--- START ---

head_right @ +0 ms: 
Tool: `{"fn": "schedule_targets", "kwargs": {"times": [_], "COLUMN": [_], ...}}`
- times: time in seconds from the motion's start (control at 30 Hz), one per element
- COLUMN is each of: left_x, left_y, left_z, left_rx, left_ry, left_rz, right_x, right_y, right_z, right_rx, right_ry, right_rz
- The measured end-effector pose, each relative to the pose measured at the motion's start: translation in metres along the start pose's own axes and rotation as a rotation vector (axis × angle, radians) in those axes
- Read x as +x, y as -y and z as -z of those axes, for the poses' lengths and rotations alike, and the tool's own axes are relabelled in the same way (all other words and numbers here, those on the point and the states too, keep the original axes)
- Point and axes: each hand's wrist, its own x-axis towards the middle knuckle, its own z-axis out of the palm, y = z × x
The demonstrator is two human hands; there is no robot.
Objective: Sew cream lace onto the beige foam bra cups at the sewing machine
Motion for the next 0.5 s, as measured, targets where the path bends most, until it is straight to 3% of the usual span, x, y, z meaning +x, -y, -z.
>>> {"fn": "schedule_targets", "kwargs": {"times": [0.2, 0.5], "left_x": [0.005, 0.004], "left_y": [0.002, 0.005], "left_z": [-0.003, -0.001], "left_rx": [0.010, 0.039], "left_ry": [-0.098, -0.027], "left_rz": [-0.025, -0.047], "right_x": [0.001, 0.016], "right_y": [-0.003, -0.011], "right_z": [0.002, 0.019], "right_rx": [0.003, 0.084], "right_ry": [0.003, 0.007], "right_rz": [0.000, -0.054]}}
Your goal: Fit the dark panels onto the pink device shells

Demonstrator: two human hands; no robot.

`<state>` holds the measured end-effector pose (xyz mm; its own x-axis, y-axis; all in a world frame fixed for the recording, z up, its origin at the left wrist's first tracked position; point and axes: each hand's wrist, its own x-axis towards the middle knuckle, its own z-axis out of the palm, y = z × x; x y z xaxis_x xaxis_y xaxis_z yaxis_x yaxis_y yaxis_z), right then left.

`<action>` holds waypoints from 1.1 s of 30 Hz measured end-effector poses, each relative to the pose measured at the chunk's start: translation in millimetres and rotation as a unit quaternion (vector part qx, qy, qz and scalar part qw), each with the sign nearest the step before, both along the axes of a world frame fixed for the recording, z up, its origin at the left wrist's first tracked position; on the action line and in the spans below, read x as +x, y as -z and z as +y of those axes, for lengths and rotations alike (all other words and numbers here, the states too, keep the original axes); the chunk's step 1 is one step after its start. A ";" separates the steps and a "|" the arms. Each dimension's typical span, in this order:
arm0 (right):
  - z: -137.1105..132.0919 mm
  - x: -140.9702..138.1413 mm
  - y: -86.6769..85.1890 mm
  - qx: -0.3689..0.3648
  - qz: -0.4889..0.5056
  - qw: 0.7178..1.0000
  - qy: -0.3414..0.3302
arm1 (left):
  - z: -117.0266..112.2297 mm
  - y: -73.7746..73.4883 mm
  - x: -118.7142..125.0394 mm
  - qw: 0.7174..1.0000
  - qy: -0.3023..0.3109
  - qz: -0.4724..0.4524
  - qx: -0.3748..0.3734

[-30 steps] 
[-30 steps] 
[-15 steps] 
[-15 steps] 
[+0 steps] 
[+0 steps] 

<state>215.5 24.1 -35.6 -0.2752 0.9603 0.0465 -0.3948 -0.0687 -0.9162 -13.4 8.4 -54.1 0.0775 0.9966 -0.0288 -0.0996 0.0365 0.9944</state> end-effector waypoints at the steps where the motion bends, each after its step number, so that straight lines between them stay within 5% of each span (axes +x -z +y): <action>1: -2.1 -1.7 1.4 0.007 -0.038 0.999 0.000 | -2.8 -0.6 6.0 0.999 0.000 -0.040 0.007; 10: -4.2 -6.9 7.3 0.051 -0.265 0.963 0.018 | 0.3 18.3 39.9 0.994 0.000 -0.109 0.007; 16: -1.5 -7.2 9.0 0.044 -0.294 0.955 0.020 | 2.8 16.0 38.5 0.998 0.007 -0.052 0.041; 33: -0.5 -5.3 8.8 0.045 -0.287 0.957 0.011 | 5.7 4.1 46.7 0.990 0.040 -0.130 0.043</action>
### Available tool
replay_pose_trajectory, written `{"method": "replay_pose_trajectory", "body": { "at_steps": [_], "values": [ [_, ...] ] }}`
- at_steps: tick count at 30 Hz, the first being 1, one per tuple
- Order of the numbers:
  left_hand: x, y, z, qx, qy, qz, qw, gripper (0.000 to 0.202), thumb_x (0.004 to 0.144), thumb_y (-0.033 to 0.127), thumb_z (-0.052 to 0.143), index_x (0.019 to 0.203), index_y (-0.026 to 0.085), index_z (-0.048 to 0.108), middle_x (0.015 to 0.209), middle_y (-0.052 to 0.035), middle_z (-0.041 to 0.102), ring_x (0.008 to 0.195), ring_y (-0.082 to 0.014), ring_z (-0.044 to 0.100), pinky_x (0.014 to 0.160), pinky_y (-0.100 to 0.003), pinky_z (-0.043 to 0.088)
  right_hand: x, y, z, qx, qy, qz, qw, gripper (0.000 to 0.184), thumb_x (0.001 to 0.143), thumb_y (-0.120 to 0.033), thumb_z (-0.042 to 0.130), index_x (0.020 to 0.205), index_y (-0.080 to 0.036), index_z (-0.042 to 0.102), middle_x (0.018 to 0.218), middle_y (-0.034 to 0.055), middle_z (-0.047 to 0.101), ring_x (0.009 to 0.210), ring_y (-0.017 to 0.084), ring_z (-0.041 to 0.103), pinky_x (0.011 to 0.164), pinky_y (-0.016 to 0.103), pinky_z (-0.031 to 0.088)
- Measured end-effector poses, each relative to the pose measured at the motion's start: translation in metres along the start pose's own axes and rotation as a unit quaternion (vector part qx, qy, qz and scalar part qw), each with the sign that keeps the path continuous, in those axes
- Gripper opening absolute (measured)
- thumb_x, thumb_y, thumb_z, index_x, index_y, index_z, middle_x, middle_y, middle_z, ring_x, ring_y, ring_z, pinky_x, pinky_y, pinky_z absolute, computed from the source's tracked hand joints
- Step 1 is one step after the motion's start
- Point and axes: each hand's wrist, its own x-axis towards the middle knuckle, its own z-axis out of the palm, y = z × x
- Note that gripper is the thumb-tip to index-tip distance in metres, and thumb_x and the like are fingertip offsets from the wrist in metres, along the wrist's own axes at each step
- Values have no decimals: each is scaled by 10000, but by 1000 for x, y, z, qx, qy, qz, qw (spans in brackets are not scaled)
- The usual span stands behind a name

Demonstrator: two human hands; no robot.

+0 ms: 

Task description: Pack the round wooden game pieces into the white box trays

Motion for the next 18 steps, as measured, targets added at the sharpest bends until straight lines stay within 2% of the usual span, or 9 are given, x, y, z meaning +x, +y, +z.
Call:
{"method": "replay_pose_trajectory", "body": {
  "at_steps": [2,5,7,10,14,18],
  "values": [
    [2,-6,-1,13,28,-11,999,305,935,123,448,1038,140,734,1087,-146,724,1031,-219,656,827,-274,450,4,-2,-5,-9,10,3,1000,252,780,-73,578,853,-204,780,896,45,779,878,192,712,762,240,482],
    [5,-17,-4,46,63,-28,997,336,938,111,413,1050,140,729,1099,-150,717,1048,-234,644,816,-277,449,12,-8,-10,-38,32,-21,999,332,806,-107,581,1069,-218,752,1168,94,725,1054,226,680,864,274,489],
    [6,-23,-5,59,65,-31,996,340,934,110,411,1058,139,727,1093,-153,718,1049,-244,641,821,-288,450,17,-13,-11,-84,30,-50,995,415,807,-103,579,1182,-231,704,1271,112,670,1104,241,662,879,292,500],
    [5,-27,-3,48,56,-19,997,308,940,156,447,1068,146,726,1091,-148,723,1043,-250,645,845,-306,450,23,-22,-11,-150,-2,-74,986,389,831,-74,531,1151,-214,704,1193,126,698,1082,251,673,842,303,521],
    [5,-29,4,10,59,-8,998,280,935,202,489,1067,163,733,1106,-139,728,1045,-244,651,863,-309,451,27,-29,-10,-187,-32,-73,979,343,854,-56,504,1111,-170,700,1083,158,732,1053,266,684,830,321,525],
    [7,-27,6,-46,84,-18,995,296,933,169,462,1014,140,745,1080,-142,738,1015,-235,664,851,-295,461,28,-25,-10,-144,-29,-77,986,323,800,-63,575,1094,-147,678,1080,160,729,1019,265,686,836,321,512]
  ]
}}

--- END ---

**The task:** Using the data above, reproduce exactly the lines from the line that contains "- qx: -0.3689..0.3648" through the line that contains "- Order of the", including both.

**Solution for this exercise:**
  - qx: -0.3689..0.3648
  - qz: -0.4889..0.5056
  - qw: 0.7178..1.0000
  - qy: -0.3414..0.3302
arm1 (left):
  - z: -117.0266..112.2297 mm
  - y: -73.7746..73.4883 mm
  - x: -118.7142..125.0394 mm
  - qw: 0.7174..1.0000
  - qy: -0.3023..0.3109
  - qz: -0.4724..0.4524
  - qx: -0.3748..0.3734

[-30 steps] 
[-30 steps] 
[-15 steps] 
[-15 steps] 
[+0 steps] 
[+0 steps] 

<state>215.5 24.1 -35.6 -0.2752 0.9603 0.0465 -0.3948 -0.0687 -0.9162 -13.4 8.4 -54.1 0.0775 0.9966 -0.0288 -0.0996 0.0365 0.9944</state> end-effector waypoints at the steps where the motion bends, each after its step number, so that straight lines between them stay within 5% of each span (axes +x -z +y): <action>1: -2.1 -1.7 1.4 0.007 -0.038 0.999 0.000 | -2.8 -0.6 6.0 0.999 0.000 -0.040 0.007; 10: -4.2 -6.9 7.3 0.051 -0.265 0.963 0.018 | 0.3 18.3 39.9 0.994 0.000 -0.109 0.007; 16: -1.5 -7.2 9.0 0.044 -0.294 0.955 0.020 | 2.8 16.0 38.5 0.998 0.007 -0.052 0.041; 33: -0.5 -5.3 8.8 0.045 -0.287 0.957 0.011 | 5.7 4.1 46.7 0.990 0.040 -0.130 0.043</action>
### Available tool
replay_pose_trajectory, written `{"method": "replay_pose_trajectory", "body": { "at_steps": [_], "values": [ [_, ...] ] }}`
- at_steps: tick count at 30 Hz, the first being 1, one per tuple
- Order of the numbers:

Nothing more will be written for this answer.